WORK TO BE COMPLETED: Write the listing below out again exactly, dropping the images.

**** SUPPLIED MATERIAL ****

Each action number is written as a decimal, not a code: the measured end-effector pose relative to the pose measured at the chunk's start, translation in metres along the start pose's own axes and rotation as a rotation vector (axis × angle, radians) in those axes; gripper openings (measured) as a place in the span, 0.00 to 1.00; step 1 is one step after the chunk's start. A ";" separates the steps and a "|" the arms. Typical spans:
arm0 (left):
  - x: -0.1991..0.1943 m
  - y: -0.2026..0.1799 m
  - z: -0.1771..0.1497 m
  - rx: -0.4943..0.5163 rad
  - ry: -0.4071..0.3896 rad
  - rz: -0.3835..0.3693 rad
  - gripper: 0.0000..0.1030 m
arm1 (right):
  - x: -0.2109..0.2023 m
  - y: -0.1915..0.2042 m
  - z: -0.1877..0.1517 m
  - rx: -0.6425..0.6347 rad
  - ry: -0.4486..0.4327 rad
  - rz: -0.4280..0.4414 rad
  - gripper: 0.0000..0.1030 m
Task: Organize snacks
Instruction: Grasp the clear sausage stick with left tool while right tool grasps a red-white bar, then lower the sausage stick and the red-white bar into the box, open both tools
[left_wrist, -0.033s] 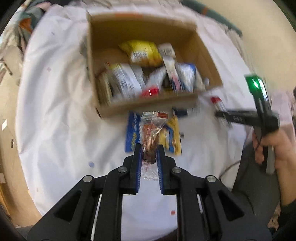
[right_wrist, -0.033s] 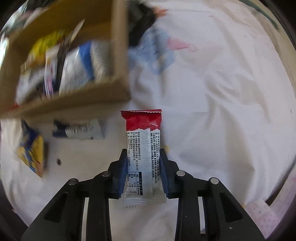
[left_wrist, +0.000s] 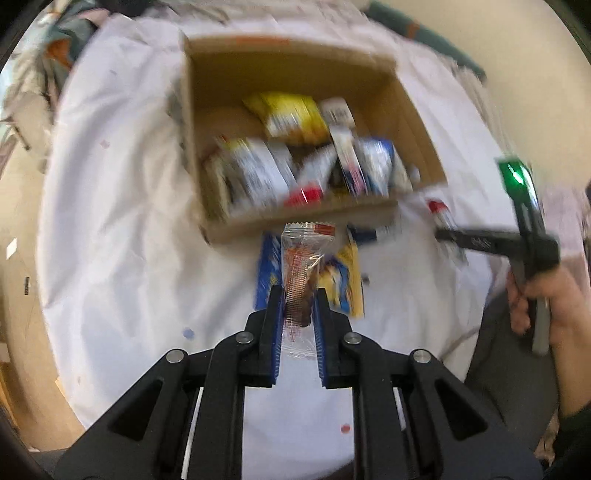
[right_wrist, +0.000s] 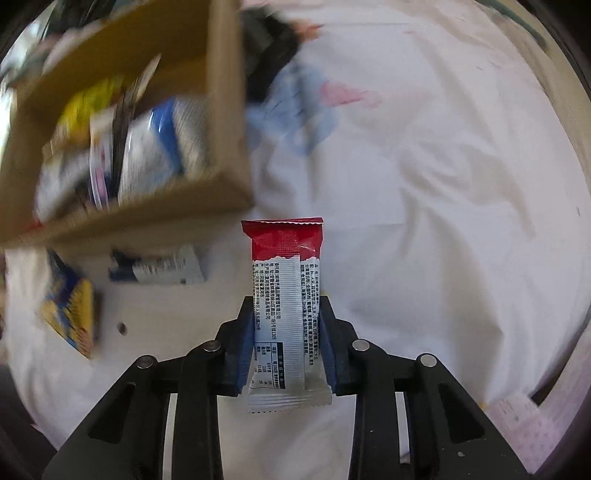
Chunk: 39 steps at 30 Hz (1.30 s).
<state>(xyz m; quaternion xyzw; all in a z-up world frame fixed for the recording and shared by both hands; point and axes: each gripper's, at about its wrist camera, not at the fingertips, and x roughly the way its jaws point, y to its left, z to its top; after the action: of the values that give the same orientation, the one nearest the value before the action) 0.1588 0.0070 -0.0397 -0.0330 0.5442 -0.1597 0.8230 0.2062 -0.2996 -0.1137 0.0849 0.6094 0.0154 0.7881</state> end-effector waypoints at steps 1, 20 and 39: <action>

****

RESPONSE TO THIS TASK:
Each action number is written as a decimal, not a code: the measured end-effector pose relative to the pose measured at the chunk's start, translation in metres along the start pose's own axes and rotation as a rotation vector (axis × angle, radians) in those axes; gripper openings (measured) as a place in the span, 0.00 to 1.00; step 1 is one step after the chunk's start. A ";" separates the steps and a "|" the arms. Typical spans:
arm0 (left):
  - x: -0.1991..0.1943 m
  - y: -0.2026..0.1799 m
  - z: -0.1771..0.1497 m
  - rx: -0.4943..0.5163 rad
  - ry: -0.4071..0.3896 rad
  - rz: -0.3835..0.3693 rad
  - gripper: 0.0000..0.1030 m
arm1 (right):
  - x: -0.2109..0.2023 m
  - y: -0.1915..0.2042 m
  - z: -0.1877..0.1517 m
  - rx: -0.6425..0.6347 rad
  - ry: -0.4486..0.4327 rad
  - rz: -0.4280..0.4414 rad
  - gripper: 0.0000..0.1030 m
Task: Organize snacks
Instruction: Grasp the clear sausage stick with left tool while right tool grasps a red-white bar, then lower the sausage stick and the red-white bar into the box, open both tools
[left_wrist, -0.033s] 
[right_wrist, -0.033s] 
[left_wrist, +0.000s] 
[right_wrist, +0.000s] 
Chunk: 39 steps at 30 Hz (1.30 s).
<state>(xyz m; quaternion xyzw; all in a z-up world frame fixed for the recording and shared by both hands; point and axes: each gripper's, at about its wrist camera, not at the fingertips, and x roughly the way its jaws point, y to its left, z to its top; after the action: of the values that give the same orientation, the one nearest the value before the action) 0.1588 0.0070 -0.0397 -0.0330 0.5442 -0.1597 0.8230 0.2062 -0.2996 -0.1137 0.0849 0.6094 0.0154 0.7881</state> end-effector waypoints at steps 1, 20 and 39: <action>

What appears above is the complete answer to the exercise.